KATE Winslet stars as Victorian fossil hunter Mary Anning in the moody lesbian romance Ammonite, available to rent from this weekend.
Set in the popular 19th century seaside town of Lyme Regis, palaeontologist Mary falls for her married lodger Charlotte, played by Saoirse Ronan.
While the bodice-ripping love story is a work of fiction, Mary and her contribution to the budding science of palaeontology was very real.
Born in 1799, the intrepid businesswoman discovered several new species of dinosaur, which she sold along with ammonites and other more common fossils from her Lyme Regis shop.
If you want to follow in Mary’s Jurassic footprints, Tamara Hinson has top tips for a fantastic fossil-hunting holiday.
Lyme Regis, Dorset
MARY Anning’s home town of Lyme Regis, where she made most of her finds, still oozes the charm that made it such a popular seaside spot with Victorian holidaymakers.

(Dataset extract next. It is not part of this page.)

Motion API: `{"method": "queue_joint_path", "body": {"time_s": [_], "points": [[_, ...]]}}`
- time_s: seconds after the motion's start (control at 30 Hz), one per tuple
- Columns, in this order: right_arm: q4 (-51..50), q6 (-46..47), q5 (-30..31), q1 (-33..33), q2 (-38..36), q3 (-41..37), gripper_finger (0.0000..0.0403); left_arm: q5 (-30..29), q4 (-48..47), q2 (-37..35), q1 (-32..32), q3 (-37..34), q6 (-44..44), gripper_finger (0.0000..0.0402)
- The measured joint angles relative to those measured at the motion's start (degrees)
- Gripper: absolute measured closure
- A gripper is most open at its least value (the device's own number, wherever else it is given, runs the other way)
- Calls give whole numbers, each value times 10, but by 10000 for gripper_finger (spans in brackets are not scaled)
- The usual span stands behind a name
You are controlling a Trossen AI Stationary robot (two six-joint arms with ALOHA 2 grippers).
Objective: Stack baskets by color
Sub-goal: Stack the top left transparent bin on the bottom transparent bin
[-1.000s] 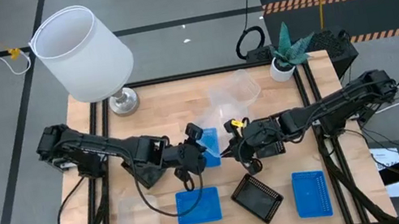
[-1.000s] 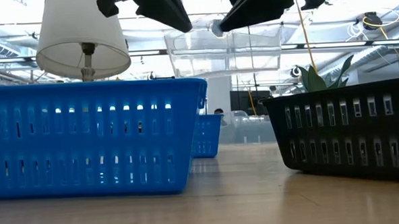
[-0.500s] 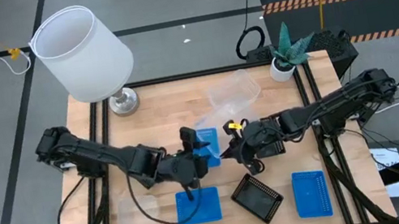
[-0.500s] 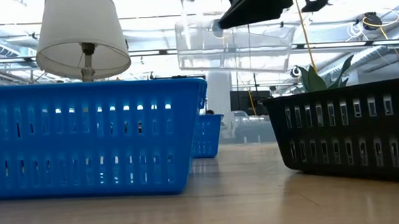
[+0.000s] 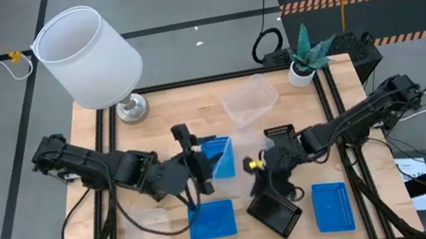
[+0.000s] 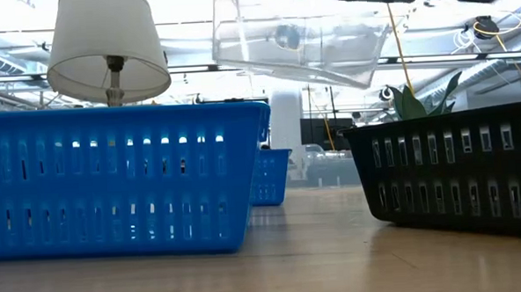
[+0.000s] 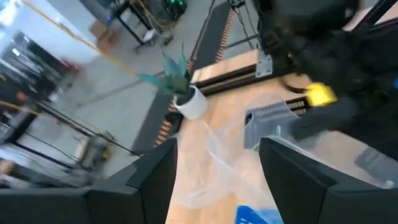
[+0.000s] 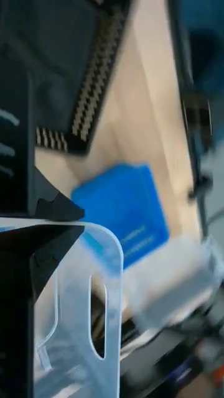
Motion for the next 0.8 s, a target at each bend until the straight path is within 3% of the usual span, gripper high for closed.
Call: {"method": "queue_joint_path", "body": {"time_s": [0.17,0.3,0.57,0.8], "points": [[9,-47,-4,18,32,0,402,155,-25,0,53,0,-30,175],[12,-48,-3,15,46,6,403,227,-29,5,95,0,-21,153],[5,-52,-31,14,82,53,403,319,-70,31,158,-1,30,79],[-3,-54,-31,14,119,72,403,365,-76,74,172,0,33,84]]}}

Anning’s home is now the site of the wonderful Lyme Regis Museum (lymeregismuseum.co.uk).
Celebrating 100 years this year, it boasts a fascinating collection of exhibits on everything from Jane Austen (a frequent visitor to the town), local history and artworks.
Mary Anning’s house was above the town’s old sea wall and was regularly flooded.
The newly renovated Rock Point Inn (rockpointinn.co.uk), a pub with rooms, still sits on the same historic sea wall.
For lunch, don’t miss The Whole Hog (thewholehog.co.uk).
THE South Coast resort is a brilliant base for fossil-hunters.
The cliffs at nearby Redcliff Point are made from soft clay, and their gradual erosion has showered the rocky beach below with geological riches.
Ammonites are very common, and it’s a great place to find giant oyster shells.
Check out the beaches near Langton Herring, easily accessible via the South West Coast Path.
Here you can find the sculpture-like shells of brachiopods (clam-like marine creatures), echinoids (sea urchins), fossils and worm tubes (delicate, protective tubes made from calcium carbonate secreted by worms during the Cretaceous period).
Stay at Weymouth’s Moonfleet Manor (moonfleetmanorhotel.co.uk), where there’s a packed calendar of fossil-related fun.
THIS coastline is a fossil-hunters’ paradise and the 36-kilometre Discovery Trail (visitnorthnorfolk.com) is a fab way to see it.
Visit the wave-bashed Cromer Forest Bed, a geological formation from two million years ago, when it was a river bed.
Here you will find the Happisburgh footprints – fossils of human prints 800,000 years old.
Or try the stretch of trail connecting West and East Runton.
This fossil-studded lower layer of the cliffs formed 720,000 years ago and the beach is especially great for finding fossilised sea urchins.
In 1990, locals Margaret and Harold Hems discovered the pelvic bone of a mammoth at this spot.
The subsequent excavation revealed the most complete skeleton of a Steppe mammoth ever found in Britain.
Herne Bay, Kent
THOUGH often overlooked as a fossil-hunting destination, Herne Bay has some pretty impressive fossil-related claims to fame.
The world’s oldest horse fossil was found here in 1838, while in 2013 a pair of prehistoric elephant tusks were discovered by a local fisherman.
The tusks are now on display in Herne Bay’s Seaside Museum.
This is one of the country’s best places to come across shark teeth and fossilised fish bones are easy to find.
Look out for fossilised branches and twigs, too, many of which have a golden sheen due to the process of pyritisation.
That is caused by iron sulphide (otherwise known as fool’s gold) reacting with the decaying wood millions of years ago.
CRESWELL Crags, a beautiful, cave-riddled limestone gorge dating back 50,000 years, was thoroughly excavated in the late 1800s.
Many of the fossils found here are on display in the Creswell Crags Museum but there are thousands still embedded in the gorge’s walls waiting to be enjoyed.
Other historical treasures found here include the skeleton of a hyena, flint tools, medieval-era board games and a tooth from a woolly rhinoceros that trundled through one of the caves 35,000 years ago.
All are on display in the museum.
Get lucky and you might even make your own historical discovery.
In 2018, a nine-year-old boy touring Creswell’s Robin Hood cave stumbled across a tooth belonging to an extinct species of hyena.
Isle of Wight
THE island of the Hampshire coast is one of the world’s best places to find fossils.
Its swampy bogs and riverbeds were perfect for preserving fossilised remains and the erosion of the sheer cliffs means new discoveries are constantly being made.
Brighstone Bay is a great place to hunt for fossilised wood threaded with fool’s gold, dinosaur bones, ammonites and sharks’ teeth.
Here you can see a tailbone from an iguanodon 125million years old, discovered early last year on a cliff.
Head to Compton Bay to follow the famous fossilised dino footprints.
We suggest signing up for a tour with Wight Coast Fossils (wightcoastfossils.co.uk) for guided fossil-hunting walks.